If the genuine history of US strategy for East Asia is written, it will of course cover the multi-decade effort to d*ck with China.  But it will also include the secret history of the US effort to direct and control Japanese rearmament as an asset for US hegemony, while keeping a rein on Japanese geo-strategic ambitions…and keeping Japan from turning the nuclear assets covertly gifted by the Pentagon into a declared nuclear weapons capability (Joseph Trento can write that section).

This is not a theoretical issue.  Shinzo Abe is a dyed-in-the-wool anti-American revisionist Japanese nationalist who is determined to exploit the US eagerness to remain the official East Asian hegemon to extend Japan’s geopolitical sway into East Asia and restore its dignity as a full-fledged regional power.

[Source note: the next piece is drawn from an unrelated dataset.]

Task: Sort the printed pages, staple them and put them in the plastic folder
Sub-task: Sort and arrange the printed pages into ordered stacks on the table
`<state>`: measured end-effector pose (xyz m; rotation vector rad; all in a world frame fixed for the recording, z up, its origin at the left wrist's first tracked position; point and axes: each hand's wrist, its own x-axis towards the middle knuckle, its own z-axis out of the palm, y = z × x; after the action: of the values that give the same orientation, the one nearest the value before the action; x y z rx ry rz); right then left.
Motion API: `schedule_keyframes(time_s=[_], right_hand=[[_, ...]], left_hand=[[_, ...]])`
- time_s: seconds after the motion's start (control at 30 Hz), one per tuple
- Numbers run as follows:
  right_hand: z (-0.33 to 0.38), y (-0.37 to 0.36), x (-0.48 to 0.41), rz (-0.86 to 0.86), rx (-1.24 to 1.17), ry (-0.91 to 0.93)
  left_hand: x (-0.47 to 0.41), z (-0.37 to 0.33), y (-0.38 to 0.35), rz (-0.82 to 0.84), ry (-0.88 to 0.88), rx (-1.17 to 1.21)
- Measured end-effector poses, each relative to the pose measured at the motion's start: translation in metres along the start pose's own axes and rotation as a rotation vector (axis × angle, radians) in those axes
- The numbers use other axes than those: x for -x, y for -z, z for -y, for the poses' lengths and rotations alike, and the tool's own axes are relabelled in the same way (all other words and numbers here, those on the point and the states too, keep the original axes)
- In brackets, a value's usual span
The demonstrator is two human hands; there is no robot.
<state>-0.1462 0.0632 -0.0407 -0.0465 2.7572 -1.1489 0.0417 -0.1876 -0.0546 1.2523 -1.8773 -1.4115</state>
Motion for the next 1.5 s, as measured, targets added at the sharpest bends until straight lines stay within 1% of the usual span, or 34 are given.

For Team America, keeping a leash on Japan and the US in the driver’s seat for Asian security policy is Job One.  That means the pot has to keep boiling enough to keep the US in control of the pivot polarization narrative and development of security alliances with the Philippines, Vietnam, et al.  while  keeping things calm enough that Japan stays on rez as a nominal junior partner of the coalition, whose military adventurism is still officially circumscribed by the principal of “collective self defense” in support of US operations.

As it pays lip service to US leadership, Japan has used the US pivot to develop its own bilateral security ties down ASEAN way and with India—and is reaching out to the Tsai Ying-wen government on Taiwan, which probably gives US planners a distinct case of the collywobbles.

Japan is, in other words, edging toward the full formal resumption of a “normal” role in overseas military affairs, one in which it officially pursues its own interests and doesn’t just follow US policy.


If Japan goes nuclear, it’s pretty much game over.  The US becomes just another passenger on the pivot bus.  So Japan can also use its nuclear weapons potential as leverage over the US to shape policy and extract concessions. 

Which means, in my opinion, RAND has to pretend, at least publicly, that nuclear weapons are not a factor in Asian strategy in order to defend the status quo of US leadership and nuclear monopoly.


Privately, I suspect, it’s another matter entirely, and US strategy is shaped both by Chinese and Japanese nuclear blackmail.